→ **Problem statement**
Check each line of the material below for "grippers", then copy the ones that contain it.

→ **Given data**
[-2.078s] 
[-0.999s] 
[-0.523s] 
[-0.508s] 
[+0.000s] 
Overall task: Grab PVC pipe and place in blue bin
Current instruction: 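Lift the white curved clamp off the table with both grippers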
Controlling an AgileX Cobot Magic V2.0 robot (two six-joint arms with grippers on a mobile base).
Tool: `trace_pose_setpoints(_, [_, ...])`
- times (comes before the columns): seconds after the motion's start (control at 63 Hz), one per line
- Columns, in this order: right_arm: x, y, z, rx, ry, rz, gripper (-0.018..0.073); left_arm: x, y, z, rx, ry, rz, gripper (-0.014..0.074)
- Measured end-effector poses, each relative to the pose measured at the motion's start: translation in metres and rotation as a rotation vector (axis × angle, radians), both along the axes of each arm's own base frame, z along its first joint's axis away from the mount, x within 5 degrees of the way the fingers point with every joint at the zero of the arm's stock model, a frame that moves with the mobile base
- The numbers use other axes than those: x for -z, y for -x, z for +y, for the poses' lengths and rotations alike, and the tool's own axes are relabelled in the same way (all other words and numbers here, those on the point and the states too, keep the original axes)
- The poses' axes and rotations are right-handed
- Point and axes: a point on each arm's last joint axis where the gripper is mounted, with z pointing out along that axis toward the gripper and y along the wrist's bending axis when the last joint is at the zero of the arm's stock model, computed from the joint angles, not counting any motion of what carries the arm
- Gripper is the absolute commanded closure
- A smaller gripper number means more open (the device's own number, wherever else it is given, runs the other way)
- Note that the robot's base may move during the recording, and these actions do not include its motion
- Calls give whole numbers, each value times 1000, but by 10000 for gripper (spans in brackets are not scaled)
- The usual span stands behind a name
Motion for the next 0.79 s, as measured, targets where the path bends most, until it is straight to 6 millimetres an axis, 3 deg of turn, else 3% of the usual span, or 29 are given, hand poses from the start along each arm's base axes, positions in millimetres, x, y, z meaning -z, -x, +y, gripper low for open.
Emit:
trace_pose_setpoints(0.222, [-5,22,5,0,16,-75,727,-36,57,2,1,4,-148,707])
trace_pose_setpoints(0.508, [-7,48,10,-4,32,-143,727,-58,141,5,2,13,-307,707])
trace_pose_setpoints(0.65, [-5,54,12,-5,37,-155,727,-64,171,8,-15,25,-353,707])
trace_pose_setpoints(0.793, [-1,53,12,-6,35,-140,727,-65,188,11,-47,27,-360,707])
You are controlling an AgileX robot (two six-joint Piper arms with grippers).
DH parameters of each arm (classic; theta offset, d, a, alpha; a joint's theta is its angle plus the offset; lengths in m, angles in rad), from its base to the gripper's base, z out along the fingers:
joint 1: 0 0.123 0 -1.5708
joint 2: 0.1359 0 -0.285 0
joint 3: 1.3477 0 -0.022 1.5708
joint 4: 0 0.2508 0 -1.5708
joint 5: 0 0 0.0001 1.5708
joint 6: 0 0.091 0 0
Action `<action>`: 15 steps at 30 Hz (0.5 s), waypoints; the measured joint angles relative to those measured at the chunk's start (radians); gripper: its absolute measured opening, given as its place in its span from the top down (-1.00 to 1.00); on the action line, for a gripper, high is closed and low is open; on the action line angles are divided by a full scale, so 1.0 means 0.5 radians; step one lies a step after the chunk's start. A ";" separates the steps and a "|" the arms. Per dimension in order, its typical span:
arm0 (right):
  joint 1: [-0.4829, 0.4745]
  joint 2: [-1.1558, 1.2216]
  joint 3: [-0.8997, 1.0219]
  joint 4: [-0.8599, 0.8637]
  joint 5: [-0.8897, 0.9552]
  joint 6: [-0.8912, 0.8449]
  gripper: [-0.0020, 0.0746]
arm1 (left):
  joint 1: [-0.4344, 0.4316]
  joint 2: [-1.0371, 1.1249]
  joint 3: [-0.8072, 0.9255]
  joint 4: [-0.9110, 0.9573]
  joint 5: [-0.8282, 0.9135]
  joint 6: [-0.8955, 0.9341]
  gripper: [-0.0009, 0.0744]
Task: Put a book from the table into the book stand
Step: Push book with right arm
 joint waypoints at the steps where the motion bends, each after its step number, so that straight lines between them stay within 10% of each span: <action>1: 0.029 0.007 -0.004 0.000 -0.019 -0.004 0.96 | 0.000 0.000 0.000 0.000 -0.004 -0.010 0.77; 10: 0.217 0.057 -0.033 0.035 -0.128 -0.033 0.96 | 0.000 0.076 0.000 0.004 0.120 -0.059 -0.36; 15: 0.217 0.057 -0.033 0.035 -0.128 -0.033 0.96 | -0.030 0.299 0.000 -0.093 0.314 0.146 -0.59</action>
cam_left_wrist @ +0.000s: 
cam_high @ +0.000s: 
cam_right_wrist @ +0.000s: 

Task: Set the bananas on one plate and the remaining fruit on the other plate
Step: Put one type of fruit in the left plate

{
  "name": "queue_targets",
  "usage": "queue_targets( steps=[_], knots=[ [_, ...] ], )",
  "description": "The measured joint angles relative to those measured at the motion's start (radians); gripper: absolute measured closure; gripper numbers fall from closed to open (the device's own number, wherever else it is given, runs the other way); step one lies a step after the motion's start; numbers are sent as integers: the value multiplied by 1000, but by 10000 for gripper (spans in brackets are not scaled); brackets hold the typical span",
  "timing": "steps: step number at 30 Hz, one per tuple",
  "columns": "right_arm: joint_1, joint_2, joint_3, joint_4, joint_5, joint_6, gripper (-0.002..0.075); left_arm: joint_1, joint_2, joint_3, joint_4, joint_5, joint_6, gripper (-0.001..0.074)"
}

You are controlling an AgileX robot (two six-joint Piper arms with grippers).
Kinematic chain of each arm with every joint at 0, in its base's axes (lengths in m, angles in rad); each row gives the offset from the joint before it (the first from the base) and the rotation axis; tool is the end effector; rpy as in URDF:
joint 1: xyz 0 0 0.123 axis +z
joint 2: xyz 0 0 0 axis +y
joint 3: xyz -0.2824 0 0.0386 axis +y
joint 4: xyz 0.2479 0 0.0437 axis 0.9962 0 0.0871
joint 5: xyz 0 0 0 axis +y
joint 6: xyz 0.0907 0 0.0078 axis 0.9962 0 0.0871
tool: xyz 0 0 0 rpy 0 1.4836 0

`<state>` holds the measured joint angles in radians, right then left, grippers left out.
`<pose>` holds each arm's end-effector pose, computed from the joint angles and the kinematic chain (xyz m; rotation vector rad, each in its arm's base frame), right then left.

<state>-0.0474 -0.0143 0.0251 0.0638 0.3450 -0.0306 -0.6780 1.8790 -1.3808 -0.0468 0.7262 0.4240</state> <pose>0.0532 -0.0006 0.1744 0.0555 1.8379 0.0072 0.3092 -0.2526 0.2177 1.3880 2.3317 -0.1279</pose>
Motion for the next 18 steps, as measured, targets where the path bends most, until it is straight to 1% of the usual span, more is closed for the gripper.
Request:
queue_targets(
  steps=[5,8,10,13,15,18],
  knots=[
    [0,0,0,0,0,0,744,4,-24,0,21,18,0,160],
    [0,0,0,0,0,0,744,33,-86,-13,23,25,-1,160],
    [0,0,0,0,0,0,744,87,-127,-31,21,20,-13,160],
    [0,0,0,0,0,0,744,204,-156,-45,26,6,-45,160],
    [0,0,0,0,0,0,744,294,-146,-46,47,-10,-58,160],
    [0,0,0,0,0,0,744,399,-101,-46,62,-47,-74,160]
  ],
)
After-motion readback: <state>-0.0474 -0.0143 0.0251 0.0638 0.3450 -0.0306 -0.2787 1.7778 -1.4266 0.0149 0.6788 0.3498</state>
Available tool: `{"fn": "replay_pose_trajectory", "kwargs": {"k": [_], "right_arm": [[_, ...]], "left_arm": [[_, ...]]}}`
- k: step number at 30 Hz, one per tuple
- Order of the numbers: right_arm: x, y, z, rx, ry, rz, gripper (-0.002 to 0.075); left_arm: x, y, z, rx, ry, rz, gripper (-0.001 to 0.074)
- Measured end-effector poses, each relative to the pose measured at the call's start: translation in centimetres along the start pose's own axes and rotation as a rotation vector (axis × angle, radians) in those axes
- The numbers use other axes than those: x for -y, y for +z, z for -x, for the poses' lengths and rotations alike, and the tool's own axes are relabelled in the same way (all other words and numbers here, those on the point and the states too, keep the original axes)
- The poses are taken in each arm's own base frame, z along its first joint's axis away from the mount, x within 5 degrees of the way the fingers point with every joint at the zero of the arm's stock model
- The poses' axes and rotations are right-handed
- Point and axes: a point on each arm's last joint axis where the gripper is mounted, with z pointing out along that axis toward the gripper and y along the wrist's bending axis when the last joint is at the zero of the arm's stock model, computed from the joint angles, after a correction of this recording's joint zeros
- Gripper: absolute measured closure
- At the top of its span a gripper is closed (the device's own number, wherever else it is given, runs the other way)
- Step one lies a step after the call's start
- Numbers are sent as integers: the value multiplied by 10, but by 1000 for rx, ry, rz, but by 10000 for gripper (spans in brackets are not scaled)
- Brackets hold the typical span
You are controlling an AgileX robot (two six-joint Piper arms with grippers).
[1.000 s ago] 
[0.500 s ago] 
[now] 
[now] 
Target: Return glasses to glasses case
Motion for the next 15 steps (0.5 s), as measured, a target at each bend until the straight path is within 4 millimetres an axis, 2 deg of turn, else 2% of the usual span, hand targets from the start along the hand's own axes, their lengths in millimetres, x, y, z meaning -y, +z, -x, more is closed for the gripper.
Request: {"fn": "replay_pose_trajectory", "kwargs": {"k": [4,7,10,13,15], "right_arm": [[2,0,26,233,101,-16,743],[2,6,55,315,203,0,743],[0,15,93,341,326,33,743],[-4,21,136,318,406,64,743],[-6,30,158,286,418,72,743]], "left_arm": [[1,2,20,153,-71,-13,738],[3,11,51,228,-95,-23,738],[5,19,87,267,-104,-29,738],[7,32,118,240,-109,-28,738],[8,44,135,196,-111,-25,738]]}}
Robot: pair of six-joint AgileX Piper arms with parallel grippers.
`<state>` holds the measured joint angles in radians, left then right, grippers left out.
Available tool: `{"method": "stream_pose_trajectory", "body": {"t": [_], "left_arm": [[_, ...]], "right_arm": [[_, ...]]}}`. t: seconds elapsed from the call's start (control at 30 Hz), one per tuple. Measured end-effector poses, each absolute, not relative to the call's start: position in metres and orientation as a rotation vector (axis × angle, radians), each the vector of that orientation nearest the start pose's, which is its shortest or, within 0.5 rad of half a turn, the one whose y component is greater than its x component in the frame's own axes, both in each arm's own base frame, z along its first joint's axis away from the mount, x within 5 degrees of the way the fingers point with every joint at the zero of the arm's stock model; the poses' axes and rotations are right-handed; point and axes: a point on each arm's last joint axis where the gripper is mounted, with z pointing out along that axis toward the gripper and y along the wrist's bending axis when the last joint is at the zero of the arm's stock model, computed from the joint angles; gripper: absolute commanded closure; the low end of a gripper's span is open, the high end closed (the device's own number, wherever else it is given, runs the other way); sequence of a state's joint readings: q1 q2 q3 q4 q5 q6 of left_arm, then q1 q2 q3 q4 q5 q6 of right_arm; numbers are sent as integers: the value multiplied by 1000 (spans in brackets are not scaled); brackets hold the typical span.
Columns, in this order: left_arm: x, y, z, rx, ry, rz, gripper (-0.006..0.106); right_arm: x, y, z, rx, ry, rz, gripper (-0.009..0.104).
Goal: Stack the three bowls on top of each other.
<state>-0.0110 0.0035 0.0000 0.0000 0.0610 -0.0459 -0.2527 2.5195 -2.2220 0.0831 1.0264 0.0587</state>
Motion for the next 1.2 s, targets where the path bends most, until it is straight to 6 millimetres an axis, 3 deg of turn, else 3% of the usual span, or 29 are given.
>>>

→ **Exercise output**
Current instruction: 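Lift the white curved clamp off the table with both grippers
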Controlling an AgileX Cobot Magic V2.0 robot (two six-joint arms with grippers on a mobile base).
You are controlling an AgileX robot (two six-joint Piper arms with grippers).
You are controlling an AgileX robot (two six-joint Piper arms with grippers).
`<state>` holds the measured joint angles in radians, right then left, grippers left out.
You are controlling an AgileX robot (two six-joint Piper arms with grippers).
Robot: pair of six-joint AgileX Piper arms with parallel grippers.
`<state>` holds the measured joint angles in radians, left then right, grippers left out.

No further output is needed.